TASK GOAL =>
The answer should be each line of the records that contains the word "device"; please copy them all.

╭─ DATA FOR THE TASK

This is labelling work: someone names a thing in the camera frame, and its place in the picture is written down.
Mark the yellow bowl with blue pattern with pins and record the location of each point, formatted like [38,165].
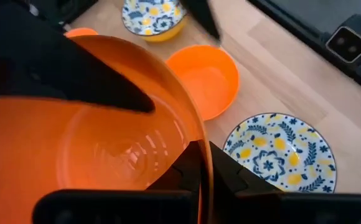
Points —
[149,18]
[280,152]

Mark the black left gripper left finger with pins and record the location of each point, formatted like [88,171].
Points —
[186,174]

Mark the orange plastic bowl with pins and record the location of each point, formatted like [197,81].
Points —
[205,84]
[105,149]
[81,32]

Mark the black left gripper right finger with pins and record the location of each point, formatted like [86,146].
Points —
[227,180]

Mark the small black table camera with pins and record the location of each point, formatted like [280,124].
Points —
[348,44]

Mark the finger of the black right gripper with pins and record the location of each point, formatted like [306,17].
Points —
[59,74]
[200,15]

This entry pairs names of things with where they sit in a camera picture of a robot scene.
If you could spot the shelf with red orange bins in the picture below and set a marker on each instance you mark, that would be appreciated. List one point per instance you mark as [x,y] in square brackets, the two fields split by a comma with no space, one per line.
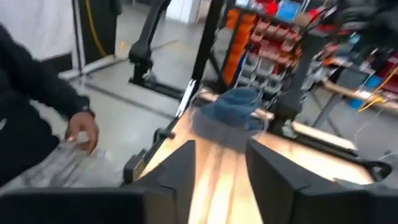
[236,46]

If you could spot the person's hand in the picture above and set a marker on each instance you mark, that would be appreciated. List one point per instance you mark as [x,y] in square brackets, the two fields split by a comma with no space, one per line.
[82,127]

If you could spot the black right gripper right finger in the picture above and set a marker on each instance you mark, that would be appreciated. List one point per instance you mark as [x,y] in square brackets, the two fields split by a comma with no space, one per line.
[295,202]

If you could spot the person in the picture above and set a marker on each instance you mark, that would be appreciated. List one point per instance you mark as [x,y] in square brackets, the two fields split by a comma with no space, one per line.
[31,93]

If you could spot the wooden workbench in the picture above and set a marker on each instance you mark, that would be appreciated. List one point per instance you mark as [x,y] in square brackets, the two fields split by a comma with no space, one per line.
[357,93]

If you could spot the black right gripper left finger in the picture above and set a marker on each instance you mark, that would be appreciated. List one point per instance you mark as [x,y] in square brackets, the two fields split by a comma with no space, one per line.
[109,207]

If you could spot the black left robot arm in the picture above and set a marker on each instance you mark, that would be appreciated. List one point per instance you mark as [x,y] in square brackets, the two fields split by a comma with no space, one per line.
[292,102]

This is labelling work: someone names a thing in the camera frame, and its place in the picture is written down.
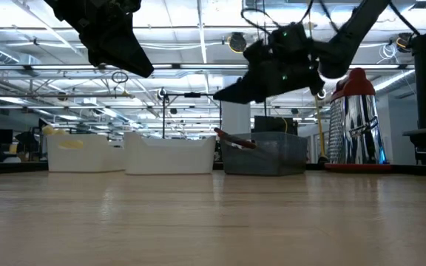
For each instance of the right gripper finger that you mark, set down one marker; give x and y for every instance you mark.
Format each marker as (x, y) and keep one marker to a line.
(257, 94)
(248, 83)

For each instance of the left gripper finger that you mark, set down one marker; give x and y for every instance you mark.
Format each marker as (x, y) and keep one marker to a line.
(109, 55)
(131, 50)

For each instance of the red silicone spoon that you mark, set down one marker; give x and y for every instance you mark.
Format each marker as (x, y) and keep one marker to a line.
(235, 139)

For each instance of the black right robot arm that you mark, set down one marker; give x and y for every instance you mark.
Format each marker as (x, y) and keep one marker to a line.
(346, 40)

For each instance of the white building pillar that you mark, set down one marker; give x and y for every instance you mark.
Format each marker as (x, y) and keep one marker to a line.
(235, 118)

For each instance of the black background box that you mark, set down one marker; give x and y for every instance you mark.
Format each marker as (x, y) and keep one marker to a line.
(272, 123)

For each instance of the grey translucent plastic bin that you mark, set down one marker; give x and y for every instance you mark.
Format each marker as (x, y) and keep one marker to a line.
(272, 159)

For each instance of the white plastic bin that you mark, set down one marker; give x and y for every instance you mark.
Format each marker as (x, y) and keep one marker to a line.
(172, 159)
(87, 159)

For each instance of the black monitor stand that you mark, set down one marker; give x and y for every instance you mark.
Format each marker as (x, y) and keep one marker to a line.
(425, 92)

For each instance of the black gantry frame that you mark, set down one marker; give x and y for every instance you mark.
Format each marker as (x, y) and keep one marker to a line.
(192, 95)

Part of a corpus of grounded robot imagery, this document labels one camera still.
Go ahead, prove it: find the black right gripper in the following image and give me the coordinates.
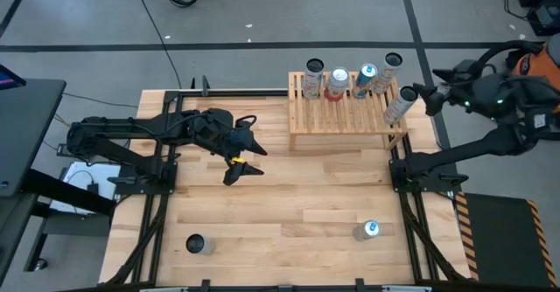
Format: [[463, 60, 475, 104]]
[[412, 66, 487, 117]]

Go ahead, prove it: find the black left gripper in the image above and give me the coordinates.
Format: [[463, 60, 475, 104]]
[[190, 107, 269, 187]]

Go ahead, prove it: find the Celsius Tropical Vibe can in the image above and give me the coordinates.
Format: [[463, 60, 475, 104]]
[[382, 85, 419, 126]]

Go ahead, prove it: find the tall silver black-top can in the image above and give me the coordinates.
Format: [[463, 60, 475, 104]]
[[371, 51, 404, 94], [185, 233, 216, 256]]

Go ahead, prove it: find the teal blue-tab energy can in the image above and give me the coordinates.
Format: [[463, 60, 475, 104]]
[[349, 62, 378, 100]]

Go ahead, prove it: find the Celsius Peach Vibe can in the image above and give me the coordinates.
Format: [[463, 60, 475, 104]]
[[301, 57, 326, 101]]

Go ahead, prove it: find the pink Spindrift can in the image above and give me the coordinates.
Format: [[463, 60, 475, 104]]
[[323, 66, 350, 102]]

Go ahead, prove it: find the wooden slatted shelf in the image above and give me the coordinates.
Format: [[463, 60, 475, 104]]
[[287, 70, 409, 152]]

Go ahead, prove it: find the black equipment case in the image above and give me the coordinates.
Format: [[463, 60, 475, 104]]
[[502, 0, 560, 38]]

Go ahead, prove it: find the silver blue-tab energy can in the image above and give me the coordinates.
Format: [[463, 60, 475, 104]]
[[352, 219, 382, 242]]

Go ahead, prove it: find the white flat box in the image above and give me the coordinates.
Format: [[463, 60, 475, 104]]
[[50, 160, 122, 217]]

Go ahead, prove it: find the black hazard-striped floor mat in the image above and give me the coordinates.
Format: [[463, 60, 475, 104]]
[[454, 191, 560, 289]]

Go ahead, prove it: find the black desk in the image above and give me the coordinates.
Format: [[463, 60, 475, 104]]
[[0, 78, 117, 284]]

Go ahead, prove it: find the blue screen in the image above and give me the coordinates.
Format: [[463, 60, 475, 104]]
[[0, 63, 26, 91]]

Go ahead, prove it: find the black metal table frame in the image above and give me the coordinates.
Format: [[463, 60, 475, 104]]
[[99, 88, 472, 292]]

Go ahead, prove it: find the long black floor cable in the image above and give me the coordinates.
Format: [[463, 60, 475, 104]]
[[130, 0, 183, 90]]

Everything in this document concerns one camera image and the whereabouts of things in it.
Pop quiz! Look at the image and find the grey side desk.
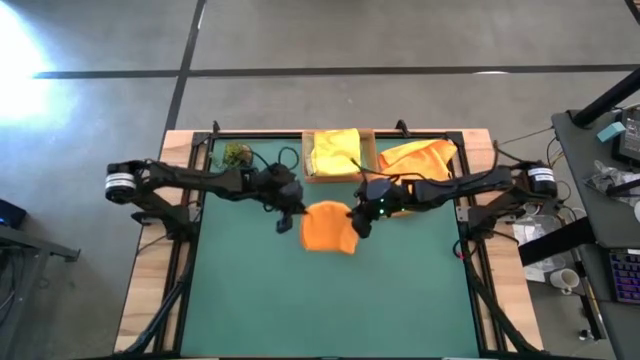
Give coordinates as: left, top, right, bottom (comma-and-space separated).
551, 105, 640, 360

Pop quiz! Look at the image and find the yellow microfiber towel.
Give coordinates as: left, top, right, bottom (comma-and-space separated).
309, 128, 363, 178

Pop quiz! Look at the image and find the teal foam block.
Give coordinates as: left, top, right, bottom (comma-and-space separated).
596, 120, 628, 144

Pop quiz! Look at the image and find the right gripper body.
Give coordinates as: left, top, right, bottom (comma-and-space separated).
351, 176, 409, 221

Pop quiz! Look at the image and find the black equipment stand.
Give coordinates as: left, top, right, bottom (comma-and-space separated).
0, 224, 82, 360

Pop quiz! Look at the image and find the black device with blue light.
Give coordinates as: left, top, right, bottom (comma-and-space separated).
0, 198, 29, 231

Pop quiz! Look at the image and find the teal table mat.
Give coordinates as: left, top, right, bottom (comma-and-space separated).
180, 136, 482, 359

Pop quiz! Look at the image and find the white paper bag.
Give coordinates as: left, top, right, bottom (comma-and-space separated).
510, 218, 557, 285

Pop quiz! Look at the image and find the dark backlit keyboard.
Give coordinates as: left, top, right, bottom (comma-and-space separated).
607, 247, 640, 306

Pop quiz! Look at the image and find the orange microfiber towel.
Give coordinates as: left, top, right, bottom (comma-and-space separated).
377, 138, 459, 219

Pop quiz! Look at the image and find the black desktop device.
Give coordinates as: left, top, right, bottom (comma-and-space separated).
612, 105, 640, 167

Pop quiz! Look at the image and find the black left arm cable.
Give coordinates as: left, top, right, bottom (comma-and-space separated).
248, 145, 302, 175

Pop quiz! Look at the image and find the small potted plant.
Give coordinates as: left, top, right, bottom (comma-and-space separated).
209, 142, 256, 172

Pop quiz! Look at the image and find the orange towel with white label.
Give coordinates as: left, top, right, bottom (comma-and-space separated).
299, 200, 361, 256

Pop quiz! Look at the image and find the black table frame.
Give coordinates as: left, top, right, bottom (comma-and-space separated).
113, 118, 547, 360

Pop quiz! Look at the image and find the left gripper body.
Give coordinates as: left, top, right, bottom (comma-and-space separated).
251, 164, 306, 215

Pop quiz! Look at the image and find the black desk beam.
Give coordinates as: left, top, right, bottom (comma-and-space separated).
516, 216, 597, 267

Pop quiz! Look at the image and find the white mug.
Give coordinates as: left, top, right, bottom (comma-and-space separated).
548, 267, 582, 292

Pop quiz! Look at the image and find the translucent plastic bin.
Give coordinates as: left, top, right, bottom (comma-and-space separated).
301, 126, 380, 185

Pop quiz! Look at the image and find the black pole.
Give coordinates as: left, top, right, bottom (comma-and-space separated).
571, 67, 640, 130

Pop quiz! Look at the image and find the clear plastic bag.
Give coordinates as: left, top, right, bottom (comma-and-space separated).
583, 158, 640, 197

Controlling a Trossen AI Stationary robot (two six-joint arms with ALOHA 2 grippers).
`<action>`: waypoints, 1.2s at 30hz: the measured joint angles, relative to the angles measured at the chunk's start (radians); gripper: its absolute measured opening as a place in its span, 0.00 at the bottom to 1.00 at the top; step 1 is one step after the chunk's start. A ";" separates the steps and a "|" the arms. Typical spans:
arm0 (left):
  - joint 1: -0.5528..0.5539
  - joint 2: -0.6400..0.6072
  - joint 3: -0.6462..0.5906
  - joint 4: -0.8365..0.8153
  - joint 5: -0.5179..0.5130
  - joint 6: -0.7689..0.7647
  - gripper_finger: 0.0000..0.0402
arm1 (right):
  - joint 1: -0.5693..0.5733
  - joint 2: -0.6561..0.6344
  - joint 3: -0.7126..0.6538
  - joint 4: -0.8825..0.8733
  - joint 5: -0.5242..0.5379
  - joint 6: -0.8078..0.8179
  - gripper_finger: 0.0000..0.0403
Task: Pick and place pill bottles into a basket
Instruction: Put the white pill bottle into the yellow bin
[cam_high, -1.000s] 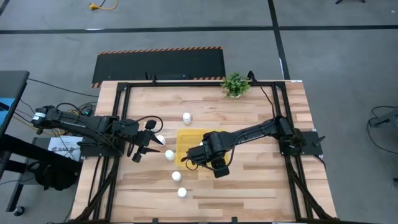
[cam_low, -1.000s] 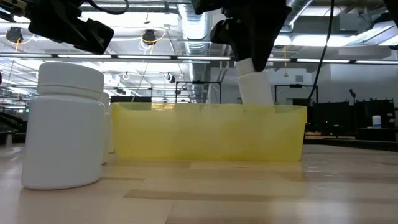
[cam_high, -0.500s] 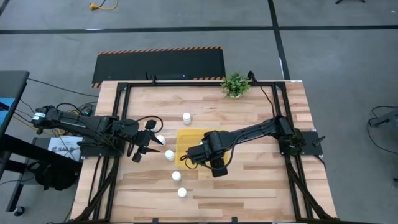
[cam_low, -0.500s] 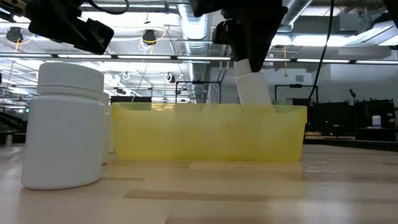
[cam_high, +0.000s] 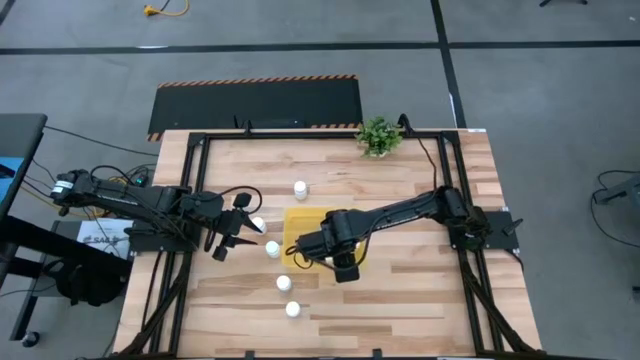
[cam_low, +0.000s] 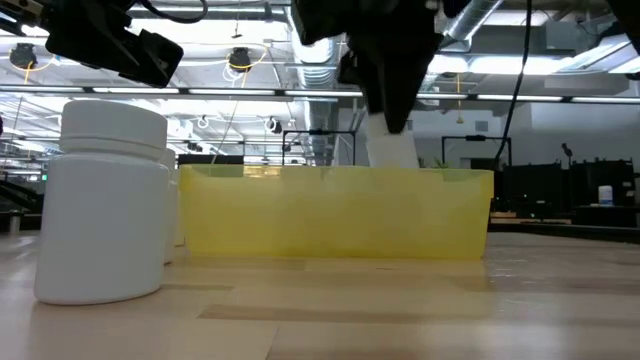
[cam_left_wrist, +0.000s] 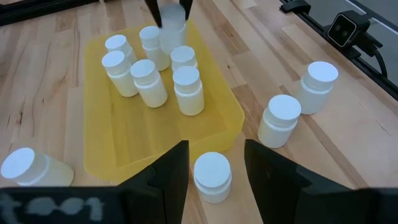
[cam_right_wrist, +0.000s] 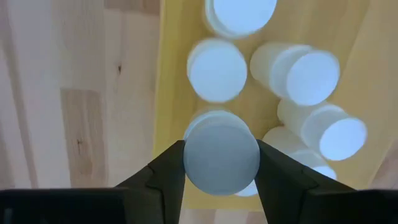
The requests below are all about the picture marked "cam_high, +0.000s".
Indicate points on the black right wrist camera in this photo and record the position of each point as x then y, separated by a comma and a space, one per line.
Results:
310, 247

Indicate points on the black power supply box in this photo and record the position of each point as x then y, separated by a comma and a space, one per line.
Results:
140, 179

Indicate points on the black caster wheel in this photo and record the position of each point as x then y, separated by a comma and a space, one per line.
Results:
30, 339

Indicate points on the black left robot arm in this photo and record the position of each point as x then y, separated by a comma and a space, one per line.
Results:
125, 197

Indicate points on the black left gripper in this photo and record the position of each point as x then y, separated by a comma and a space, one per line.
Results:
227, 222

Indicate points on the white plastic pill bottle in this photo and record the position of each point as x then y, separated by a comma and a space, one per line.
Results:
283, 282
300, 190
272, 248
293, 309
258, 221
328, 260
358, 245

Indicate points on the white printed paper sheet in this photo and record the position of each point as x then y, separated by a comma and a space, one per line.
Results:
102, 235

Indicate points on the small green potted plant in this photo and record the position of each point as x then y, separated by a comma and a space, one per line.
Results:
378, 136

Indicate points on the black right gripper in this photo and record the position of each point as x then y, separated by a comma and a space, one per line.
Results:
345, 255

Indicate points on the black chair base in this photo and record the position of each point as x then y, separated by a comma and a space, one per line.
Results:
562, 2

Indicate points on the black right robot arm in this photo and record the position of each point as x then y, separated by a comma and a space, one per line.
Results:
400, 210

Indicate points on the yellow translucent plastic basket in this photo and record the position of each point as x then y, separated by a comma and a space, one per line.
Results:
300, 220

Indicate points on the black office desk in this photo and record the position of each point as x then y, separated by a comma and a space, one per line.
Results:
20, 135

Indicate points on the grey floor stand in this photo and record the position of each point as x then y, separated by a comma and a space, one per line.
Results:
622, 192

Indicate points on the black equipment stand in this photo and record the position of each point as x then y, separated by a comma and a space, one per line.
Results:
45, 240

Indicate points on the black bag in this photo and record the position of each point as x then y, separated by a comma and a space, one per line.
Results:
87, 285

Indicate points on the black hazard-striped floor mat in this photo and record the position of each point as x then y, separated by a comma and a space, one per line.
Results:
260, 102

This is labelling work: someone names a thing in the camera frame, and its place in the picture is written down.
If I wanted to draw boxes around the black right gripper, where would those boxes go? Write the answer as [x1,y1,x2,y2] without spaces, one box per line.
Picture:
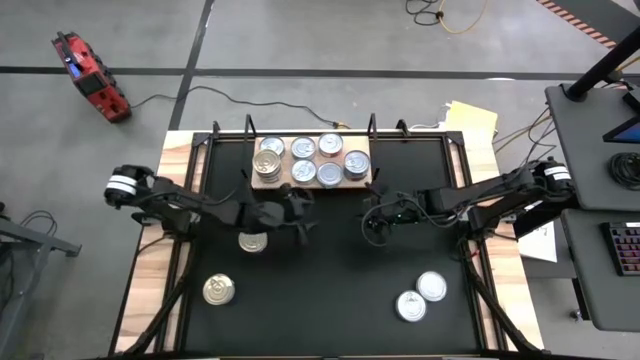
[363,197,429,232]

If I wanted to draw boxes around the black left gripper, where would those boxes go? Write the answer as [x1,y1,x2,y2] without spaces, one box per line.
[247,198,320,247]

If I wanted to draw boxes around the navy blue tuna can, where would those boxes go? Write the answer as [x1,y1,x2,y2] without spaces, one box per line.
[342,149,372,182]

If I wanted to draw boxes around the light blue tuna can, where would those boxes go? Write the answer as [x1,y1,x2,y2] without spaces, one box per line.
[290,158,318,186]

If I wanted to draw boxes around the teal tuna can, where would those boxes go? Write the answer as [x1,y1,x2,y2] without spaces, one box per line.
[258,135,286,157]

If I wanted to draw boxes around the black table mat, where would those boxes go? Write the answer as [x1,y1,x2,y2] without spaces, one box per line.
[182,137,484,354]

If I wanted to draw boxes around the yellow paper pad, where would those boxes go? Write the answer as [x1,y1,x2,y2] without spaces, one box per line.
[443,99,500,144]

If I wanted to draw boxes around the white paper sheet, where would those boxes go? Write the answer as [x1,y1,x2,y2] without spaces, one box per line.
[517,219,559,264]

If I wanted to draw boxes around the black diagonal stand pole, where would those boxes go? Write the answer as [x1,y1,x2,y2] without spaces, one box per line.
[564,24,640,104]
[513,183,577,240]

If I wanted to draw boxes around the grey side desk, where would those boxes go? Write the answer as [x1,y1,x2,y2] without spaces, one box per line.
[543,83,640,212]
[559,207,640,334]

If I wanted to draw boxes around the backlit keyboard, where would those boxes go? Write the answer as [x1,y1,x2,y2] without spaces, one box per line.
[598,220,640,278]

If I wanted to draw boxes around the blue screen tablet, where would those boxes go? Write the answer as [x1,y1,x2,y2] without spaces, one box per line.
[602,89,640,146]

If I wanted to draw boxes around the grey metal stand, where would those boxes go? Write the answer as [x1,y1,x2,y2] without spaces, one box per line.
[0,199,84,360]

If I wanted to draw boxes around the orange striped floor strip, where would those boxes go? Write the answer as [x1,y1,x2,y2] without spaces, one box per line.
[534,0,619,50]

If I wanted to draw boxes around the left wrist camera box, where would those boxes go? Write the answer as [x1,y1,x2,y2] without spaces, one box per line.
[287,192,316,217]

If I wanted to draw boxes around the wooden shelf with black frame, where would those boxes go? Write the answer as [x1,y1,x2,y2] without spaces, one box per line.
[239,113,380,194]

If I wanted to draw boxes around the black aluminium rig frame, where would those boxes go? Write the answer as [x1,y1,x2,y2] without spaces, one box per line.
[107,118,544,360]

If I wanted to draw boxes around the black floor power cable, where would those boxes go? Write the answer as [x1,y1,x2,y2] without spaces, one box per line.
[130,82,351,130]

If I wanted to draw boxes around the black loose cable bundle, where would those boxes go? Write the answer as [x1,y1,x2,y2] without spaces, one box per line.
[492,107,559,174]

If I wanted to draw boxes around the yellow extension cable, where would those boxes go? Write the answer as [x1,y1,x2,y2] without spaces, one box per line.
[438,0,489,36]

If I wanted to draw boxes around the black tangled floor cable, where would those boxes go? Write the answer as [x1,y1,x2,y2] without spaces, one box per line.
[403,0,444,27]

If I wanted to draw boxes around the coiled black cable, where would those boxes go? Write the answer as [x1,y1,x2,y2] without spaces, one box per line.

╰─

EXERCISE SOLUTION =>
Pop quiz! Look at the image and find the black device with blue light.
Pop quiz! Look at the image and find the black desktop device.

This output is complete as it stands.